DeepSpeech2在PaddlePaddle上 接受一个文本清单文件作为其数据集接口。清单文件总结了一组语音数据，每行包含一个音频片段的一些元数据（例如，文件路径、转录、持续时间），以 JSON 格式，例如：

{"audio_filepath": "/home/work/.cache/paddle/Libri/134686/1089-134686-0001.flac", "duration": 3.275, "text": "stuff it into you his belly counselled him"}
{"audio_filepath": "/home/work/.cache/paddle/Libri/134686/1089-134686-0007.flac", "duration": 4.275, "text": "a cold lucid indifference reigned in his soul"}

要使用您的自定义数据，您只需要生成这样的清单文件来总结数据集。给定这样的总结清单，训练、推理和所有其他模块可以知道如何访问音频文件，以及它们的元数据，包括转录标签。

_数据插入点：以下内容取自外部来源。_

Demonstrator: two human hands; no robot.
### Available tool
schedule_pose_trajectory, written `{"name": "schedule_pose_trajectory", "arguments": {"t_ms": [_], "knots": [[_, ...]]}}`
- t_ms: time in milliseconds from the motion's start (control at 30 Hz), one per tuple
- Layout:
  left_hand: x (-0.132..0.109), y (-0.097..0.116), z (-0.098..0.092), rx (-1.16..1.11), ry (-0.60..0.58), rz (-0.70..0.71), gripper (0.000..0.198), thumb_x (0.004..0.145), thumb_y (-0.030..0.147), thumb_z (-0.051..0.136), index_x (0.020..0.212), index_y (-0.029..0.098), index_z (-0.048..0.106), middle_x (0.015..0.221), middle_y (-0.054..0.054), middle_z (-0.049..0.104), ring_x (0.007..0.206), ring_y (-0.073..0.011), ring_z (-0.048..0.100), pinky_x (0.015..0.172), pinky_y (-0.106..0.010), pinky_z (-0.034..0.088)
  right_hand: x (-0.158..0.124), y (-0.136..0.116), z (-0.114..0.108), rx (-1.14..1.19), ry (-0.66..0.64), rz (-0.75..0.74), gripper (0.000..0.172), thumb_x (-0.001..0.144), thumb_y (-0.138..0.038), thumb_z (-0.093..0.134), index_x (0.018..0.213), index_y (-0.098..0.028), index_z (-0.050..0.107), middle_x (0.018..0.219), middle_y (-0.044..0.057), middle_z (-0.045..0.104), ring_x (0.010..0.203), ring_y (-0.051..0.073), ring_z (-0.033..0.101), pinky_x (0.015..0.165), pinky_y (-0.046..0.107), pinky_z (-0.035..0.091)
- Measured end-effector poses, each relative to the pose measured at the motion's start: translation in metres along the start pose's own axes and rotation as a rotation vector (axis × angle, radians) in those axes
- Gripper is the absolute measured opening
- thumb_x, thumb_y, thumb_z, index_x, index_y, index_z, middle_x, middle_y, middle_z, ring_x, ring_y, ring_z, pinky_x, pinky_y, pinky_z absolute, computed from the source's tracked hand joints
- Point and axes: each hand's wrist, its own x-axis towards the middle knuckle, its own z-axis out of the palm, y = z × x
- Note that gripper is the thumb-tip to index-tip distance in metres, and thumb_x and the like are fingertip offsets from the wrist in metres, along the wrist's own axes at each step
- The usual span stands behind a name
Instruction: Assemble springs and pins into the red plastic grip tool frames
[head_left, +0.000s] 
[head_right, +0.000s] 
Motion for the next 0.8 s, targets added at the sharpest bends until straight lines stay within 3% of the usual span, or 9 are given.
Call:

有关如何生成这样的清单文件，请参阅 examples/librispeech/local/librispeech.py，它将下载数据并为 LibriSpeech 数据集生成清单文件。

计算标准化器的均值和标准差

要对音频特征进行z-score归一化（零均值，单位标准差），我们必须提前估计特征的均值和标准差，使用一些训练样本：

python3 utils/compute_mean_std.py \
--num_samples 2000 \
--spectrum_type linear \
--manifest_path examples/librispeech/data/manifest.train \
--output_path examples/librispeech/data/mean_std.npz

它将计算2000个随机采样音频片段的功率谱特征的均值和标准差，这些片段列在 examples/librispeech/data/manifest.train 中，并将结果保存到 examples/librispeech/data/mean_std.npz 以供进一步使用。

建立词汇

需要一个可能字符的词汇表来将转录转换为训练的标记索引列表，并在解码时将索引列表转换回文本。这样的基于字符的词汇表可以使用 utils/build_vocab.py 构建。

python3 utils/build_vocab.py \
--count_threshold 0 \
--vocab_path examples/librispeech/data/eng_vocab.txt \
--manifest_paths examples/librispeech/data/manifest.train

它将写入一个词汇文件 examples/librispeech/data/vocab.txt，其中包含 examples/librispeech/data/manifest.train 中的所有转录文本，没有词汇截断 (--count_threshold 0)。